### Data to process
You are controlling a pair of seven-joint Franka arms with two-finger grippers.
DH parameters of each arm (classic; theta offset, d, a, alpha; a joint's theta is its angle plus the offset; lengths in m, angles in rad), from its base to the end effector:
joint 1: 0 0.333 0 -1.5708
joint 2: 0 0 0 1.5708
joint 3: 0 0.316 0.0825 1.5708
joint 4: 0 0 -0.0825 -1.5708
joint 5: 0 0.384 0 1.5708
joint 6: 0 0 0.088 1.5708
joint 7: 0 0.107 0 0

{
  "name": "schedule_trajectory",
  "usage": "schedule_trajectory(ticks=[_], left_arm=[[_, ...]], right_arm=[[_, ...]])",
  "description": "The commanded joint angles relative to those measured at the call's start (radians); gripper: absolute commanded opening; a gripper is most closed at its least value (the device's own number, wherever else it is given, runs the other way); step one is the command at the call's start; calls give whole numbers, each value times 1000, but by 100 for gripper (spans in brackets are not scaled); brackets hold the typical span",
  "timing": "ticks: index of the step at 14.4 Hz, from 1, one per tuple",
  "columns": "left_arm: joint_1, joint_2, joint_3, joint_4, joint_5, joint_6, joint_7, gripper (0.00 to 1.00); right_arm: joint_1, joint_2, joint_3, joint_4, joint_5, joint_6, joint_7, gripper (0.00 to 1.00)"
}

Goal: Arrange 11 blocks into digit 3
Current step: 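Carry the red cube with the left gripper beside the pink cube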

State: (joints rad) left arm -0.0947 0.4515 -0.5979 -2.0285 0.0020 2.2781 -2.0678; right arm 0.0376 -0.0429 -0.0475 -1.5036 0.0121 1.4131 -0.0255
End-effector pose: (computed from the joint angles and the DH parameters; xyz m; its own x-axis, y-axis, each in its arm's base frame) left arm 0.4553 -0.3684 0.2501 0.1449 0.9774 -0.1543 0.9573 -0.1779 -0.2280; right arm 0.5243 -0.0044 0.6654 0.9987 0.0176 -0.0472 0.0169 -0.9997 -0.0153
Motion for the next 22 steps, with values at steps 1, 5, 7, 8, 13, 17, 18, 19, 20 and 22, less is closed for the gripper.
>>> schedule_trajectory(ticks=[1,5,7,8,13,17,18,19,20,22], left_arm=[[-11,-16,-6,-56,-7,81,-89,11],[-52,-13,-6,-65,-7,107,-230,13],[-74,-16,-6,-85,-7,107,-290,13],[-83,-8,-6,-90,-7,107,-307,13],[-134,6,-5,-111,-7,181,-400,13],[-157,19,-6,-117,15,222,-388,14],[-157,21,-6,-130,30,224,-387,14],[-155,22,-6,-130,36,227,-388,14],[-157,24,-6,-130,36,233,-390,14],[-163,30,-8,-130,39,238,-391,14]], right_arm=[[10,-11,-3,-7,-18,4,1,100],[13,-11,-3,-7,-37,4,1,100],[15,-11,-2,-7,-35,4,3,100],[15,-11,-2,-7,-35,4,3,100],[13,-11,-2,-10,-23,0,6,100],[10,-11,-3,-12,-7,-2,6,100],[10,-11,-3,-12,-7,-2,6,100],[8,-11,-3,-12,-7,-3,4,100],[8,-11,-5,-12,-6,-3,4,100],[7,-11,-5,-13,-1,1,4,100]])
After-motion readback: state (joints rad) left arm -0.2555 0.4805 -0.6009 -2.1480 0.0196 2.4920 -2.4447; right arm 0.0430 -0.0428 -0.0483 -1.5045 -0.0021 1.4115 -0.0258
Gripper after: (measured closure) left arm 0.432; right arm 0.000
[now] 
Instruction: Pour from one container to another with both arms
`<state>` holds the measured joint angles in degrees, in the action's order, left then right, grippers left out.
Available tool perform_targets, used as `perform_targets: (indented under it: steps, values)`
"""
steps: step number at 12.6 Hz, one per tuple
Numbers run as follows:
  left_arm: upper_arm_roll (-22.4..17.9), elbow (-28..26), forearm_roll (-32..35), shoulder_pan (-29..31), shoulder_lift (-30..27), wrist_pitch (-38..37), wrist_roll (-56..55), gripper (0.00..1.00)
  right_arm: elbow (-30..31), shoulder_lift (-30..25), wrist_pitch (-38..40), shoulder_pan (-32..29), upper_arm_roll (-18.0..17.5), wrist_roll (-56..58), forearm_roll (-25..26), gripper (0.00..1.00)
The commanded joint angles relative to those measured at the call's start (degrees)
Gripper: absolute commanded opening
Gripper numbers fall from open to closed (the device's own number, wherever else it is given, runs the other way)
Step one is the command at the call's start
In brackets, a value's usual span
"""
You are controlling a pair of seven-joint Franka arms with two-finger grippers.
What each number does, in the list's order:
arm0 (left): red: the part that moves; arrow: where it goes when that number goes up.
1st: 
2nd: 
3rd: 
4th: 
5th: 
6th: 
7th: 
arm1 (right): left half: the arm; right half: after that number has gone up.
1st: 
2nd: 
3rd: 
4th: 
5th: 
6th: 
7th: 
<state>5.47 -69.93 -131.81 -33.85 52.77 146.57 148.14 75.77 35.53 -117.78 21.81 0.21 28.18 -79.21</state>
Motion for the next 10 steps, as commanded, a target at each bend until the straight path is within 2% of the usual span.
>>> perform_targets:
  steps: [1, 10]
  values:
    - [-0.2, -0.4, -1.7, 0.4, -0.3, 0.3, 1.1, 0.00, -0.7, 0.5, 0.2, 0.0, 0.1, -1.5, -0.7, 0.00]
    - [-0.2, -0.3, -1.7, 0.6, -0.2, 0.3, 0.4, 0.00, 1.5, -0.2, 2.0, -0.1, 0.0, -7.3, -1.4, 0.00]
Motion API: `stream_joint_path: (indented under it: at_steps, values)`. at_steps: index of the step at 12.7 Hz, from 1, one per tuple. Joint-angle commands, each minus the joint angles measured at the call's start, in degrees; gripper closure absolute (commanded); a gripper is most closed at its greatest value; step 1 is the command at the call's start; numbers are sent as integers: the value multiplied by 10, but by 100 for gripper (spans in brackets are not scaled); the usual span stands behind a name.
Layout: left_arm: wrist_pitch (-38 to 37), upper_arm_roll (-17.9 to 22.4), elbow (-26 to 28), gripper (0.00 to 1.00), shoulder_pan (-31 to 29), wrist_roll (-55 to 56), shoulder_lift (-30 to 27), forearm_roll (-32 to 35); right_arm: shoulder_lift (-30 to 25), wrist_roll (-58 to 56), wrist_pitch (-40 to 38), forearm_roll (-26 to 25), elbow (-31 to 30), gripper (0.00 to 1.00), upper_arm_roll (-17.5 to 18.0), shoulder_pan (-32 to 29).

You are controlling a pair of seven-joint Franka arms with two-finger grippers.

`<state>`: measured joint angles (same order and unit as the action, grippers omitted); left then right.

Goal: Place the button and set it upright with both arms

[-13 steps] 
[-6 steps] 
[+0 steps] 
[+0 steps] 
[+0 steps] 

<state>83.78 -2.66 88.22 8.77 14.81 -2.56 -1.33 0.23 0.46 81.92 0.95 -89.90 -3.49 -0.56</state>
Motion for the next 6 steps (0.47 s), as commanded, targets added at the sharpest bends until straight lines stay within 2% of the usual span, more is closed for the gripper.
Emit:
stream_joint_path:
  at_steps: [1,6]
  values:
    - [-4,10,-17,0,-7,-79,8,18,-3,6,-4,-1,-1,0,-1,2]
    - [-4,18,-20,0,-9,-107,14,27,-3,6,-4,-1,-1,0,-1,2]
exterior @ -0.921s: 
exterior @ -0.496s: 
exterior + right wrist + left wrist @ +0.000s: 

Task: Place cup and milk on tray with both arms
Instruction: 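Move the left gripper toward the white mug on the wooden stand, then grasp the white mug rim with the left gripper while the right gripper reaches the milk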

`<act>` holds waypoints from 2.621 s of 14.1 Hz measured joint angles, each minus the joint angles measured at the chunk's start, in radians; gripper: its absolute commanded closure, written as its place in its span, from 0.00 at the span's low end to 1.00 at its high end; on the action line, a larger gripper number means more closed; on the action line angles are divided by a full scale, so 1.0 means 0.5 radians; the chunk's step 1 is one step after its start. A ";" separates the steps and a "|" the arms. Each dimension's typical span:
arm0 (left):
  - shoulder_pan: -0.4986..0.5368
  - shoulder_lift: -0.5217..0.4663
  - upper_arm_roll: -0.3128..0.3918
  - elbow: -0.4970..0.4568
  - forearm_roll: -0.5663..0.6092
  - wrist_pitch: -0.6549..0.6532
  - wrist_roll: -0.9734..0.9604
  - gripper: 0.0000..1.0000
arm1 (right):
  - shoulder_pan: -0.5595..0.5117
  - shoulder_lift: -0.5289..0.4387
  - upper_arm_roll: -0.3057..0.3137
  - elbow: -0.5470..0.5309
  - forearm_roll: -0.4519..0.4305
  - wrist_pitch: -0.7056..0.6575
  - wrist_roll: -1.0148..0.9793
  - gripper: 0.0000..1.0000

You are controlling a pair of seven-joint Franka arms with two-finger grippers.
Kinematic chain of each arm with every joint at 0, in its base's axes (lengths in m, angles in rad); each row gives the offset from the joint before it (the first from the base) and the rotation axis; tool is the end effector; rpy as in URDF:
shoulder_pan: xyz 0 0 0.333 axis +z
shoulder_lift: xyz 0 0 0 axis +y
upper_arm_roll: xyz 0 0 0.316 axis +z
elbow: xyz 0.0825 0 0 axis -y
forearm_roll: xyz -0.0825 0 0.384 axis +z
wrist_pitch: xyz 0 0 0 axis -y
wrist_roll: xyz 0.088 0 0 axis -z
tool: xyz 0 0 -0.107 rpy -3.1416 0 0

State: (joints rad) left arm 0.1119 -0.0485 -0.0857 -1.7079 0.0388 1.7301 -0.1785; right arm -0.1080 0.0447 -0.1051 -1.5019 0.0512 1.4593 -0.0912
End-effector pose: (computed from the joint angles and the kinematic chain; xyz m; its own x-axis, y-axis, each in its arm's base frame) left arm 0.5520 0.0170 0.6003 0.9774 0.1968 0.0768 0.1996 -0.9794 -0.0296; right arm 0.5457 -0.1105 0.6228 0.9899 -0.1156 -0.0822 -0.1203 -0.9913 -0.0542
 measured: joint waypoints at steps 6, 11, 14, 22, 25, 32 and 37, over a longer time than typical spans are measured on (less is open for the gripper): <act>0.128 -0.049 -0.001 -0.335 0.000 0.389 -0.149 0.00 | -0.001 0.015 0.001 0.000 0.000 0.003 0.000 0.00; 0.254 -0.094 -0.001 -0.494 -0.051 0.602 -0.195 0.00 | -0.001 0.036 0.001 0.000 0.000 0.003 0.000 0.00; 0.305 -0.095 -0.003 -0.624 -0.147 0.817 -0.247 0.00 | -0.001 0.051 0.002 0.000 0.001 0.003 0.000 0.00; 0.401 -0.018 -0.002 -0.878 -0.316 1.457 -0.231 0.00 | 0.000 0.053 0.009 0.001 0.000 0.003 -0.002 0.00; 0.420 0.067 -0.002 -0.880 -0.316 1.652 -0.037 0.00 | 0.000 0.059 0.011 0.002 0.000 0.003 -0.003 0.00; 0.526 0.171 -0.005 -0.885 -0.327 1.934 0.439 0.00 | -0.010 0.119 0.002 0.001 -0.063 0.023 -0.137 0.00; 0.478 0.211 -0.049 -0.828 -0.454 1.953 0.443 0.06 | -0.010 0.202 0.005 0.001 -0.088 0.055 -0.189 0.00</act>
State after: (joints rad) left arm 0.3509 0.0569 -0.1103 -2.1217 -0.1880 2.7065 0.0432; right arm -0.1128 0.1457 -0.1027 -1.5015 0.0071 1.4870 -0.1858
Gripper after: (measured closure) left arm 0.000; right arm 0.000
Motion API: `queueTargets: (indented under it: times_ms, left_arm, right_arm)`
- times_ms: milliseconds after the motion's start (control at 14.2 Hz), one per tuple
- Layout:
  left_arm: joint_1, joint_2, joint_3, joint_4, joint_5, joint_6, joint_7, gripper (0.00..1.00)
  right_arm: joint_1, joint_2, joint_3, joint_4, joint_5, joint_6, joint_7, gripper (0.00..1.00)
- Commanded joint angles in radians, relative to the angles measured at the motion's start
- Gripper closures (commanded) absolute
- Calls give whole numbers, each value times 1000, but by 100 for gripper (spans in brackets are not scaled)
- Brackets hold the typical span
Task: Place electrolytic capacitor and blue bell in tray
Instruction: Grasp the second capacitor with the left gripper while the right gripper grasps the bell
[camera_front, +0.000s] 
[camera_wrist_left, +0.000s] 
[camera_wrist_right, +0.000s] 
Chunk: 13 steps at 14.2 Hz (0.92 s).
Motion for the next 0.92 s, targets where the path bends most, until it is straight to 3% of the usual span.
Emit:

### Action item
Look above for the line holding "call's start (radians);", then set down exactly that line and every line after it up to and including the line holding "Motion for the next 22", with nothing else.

### Expected output
  "description": "The commanded joint angles relative to those measured at the call's start (radians); gripper: absolute commanded opening; a gripper is most closed at its least value (the device's own number, wherever else it is given, runs the other way); step one is the command at the call's start; calls give whole numbers, each value times 1000, but by 100 for gripper (spans in brackets are not scaled); brackets hold the typical span",
  "timing": "ticks: index of the step at 14.4 Hz, from 1, one per tuple",
  "columns": "left_arm: joint_1, joint_2, joint_3, joint_4, joint_5, joint_6, joint_7, gripper (0.00 to 1.00); right_arm: joint_1, joint_2, joint_3, joint_4, joint_5, joint_6, joint_7, gripper (0.00 to 1.00)"
}

Goal: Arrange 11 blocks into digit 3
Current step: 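Carry the red cube with the left gripper beside the pink cube
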
State: (joints rad) left arm -0.0947 0.4515 -0.5979 -2.0285 0.0020 2.2781 -2.0678; right arm 0.0376 -0.0429 -0.0475 -1.5036 0.0121 1.4131 -0.0255
End-effector pose: (computed from the joint angles and the DH parameters; xyz m; its own x-axis, y-axis, each in its arm's base frame) left arm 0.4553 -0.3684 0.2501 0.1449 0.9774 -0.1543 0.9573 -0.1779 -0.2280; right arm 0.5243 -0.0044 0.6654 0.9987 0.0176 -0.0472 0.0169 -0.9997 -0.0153
Motion for the next 22 steps, with values at steps 1, 5, 7, 8, 13, 17, 18, 19, 20 and 22, less is closed for the gripper.

No more output is required.